WORK ITEM - Here the whole listing must be retyped exactly, with no line omitted.
╭─ DATA EXTRACT
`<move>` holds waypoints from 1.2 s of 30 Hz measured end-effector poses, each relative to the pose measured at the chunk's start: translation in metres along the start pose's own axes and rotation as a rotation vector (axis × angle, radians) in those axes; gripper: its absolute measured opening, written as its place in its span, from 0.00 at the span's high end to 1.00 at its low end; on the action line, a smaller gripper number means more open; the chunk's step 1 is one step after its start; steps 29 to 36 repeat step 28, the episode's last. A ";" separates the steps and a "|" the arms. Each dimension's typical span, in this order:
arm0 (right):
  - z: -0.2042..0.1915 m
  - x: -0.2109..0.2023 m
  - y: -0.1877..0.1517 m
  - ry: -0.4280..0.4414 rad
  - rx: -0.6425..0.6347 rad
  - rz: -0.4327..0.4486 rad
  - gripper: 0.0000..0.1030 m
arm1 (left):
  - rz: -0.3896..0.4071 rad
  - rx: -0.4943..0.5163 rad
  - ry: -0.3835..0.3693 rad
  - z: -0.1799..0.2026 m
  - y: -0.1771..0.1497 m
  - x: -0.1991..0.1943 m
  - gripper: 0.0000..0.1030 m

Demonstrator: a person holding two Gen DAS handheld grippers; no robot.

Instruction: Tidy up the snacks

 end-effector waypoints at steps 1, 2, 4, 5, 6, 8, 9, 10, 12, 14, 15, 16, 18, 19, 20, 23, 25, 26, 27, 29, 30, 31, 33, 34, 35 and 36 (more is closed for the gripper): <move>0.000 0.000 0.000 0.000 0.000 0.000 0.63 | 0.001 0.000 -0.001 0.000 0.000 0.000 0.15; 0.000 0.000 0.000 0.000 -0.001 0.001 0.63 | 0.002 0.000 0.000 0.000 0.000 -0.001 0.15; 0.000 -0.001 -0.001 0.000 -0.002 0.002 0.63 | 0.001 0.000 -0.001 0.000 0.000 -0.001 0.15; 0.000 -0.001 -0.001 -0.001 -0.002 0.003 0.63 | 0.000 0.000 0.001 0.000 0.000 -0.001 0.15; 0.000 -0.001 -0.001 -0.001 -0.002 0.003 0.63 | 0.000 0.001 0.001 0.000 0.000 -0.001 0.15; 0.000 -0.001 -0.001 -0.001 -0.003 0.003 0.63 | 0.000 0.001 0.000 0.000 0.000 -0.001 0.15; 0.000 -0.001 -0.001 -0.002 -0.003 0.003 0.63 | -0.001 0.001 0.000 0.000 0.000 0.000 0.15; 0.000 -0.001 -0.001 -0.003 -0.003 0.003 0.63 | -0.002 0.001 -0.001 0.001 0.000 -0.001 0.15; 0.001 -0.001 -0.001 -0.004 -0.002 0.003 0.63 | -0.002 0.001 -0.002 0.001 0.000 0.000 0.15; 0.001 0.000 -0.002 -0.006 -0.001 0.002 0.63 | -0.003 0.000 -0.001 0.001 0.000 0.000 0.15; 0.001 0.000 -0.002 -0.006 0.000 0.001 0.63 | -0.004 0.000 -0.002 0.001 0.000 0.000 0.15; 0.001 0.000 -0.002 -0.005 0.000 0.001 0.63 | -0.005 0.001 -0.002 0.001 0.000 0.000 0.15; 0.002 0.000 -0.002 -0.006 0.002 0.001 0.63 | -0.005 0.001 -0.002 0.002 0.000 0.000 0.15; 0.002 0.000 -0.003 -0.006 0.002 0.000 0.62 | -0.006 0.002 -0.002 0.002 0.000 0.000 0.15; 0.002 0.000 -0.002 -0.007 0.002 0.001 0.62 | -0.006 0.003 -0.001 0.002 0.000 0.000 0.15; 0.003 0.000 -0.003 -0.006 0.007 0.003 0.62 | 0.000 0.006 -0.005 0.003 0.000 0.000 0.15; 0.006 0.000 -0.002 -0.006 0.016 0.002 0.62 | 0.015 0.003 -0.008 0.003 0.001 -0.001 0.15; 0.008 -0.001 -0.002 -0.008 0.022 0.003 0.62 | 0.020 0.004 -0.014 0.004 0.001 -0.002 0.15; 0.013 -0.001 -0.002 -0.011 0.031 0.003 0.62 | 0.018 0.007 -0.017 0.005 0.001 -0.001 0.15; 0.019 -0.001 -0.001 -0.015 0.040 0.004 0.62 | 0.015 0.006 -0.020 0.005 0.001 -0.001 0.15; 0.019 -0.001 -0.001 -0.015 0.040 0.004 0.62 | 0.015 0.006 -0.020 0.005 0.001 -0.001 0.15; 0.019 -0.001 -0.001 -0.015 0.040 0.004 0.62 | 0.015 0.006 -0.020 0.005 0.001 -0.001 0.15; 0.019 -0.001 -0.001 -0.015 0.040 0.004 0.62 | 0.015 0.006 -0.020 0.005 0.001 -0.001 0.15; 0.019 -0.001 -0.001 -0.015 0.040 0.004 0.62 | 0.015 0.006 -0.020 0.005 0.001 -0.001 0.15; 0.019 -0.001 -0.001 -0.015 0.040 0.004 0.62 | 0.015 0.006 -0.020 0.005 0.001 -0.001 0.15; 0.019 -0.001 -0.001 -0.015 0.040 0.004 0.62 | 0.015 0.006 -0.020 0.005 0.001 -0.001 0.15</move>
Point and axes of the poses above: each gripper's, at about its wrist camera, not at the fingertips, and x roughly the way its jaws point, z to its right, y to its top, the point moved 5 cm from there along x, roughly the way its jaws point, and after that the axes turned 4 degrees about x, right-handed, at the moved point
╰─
WRITTEN SOLUTION -
`<move>` holds waypoints from 1.2 s of 30 Hz measured end-effector poses, each relative to the pose measured at the chunk's start: translation in metres along the start pose's own axes and rotation as a rotation vector (axis × angle, radians) in those axes; gripper: its absolute measured opening, written as its place in its span, from 0.00 at the span's high end to 1.00 at its low end; on the action line, a smaller gripper number means more open; the chunk's step 1 is one step after its start; steps 29 to 36 repeat step 28, the episode's last. A ";" separates the steps and a "|" the arms. Each dimension's typical span, in this order:
arm0 (right):
  - z: -0.2042..0.1915 m
  - x: -0.2109..0.2023 m
  - y: -0.1877..0.1517 m
  - ry: -0.4280..0.4414 rad
  - rx: -0.6425..0.6347 rad
  - rz: -0.4327..0.4486 rad
  - gripper: 0.0000..0.1030 m
arm1 (left):
  - rz: -0.3896..0.4071 rad
  - rx: -0.4943..0.5163 rad
  - ry: -0.3835..0.3693 rad
  - z: -0.1799..0.2026 m
  - y: -0.1771..0.1497 m
  - x: -0.1991..0.1943 m
  - gripper: 0.0000..0.1030 m

Demonstrator: a person holding two Gen DAS handheld grippers; no robot.

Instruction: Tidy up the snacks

 end-effector waypoints at steps 1, 2, 4, 5, 6, 8, 9, 10, 12, 14, 15, 16, 18, 19, 20, 23, 25, 26, 27, 29, 30, 31, 33, 34, 35 and 36 (more is closed for the gripper): <move>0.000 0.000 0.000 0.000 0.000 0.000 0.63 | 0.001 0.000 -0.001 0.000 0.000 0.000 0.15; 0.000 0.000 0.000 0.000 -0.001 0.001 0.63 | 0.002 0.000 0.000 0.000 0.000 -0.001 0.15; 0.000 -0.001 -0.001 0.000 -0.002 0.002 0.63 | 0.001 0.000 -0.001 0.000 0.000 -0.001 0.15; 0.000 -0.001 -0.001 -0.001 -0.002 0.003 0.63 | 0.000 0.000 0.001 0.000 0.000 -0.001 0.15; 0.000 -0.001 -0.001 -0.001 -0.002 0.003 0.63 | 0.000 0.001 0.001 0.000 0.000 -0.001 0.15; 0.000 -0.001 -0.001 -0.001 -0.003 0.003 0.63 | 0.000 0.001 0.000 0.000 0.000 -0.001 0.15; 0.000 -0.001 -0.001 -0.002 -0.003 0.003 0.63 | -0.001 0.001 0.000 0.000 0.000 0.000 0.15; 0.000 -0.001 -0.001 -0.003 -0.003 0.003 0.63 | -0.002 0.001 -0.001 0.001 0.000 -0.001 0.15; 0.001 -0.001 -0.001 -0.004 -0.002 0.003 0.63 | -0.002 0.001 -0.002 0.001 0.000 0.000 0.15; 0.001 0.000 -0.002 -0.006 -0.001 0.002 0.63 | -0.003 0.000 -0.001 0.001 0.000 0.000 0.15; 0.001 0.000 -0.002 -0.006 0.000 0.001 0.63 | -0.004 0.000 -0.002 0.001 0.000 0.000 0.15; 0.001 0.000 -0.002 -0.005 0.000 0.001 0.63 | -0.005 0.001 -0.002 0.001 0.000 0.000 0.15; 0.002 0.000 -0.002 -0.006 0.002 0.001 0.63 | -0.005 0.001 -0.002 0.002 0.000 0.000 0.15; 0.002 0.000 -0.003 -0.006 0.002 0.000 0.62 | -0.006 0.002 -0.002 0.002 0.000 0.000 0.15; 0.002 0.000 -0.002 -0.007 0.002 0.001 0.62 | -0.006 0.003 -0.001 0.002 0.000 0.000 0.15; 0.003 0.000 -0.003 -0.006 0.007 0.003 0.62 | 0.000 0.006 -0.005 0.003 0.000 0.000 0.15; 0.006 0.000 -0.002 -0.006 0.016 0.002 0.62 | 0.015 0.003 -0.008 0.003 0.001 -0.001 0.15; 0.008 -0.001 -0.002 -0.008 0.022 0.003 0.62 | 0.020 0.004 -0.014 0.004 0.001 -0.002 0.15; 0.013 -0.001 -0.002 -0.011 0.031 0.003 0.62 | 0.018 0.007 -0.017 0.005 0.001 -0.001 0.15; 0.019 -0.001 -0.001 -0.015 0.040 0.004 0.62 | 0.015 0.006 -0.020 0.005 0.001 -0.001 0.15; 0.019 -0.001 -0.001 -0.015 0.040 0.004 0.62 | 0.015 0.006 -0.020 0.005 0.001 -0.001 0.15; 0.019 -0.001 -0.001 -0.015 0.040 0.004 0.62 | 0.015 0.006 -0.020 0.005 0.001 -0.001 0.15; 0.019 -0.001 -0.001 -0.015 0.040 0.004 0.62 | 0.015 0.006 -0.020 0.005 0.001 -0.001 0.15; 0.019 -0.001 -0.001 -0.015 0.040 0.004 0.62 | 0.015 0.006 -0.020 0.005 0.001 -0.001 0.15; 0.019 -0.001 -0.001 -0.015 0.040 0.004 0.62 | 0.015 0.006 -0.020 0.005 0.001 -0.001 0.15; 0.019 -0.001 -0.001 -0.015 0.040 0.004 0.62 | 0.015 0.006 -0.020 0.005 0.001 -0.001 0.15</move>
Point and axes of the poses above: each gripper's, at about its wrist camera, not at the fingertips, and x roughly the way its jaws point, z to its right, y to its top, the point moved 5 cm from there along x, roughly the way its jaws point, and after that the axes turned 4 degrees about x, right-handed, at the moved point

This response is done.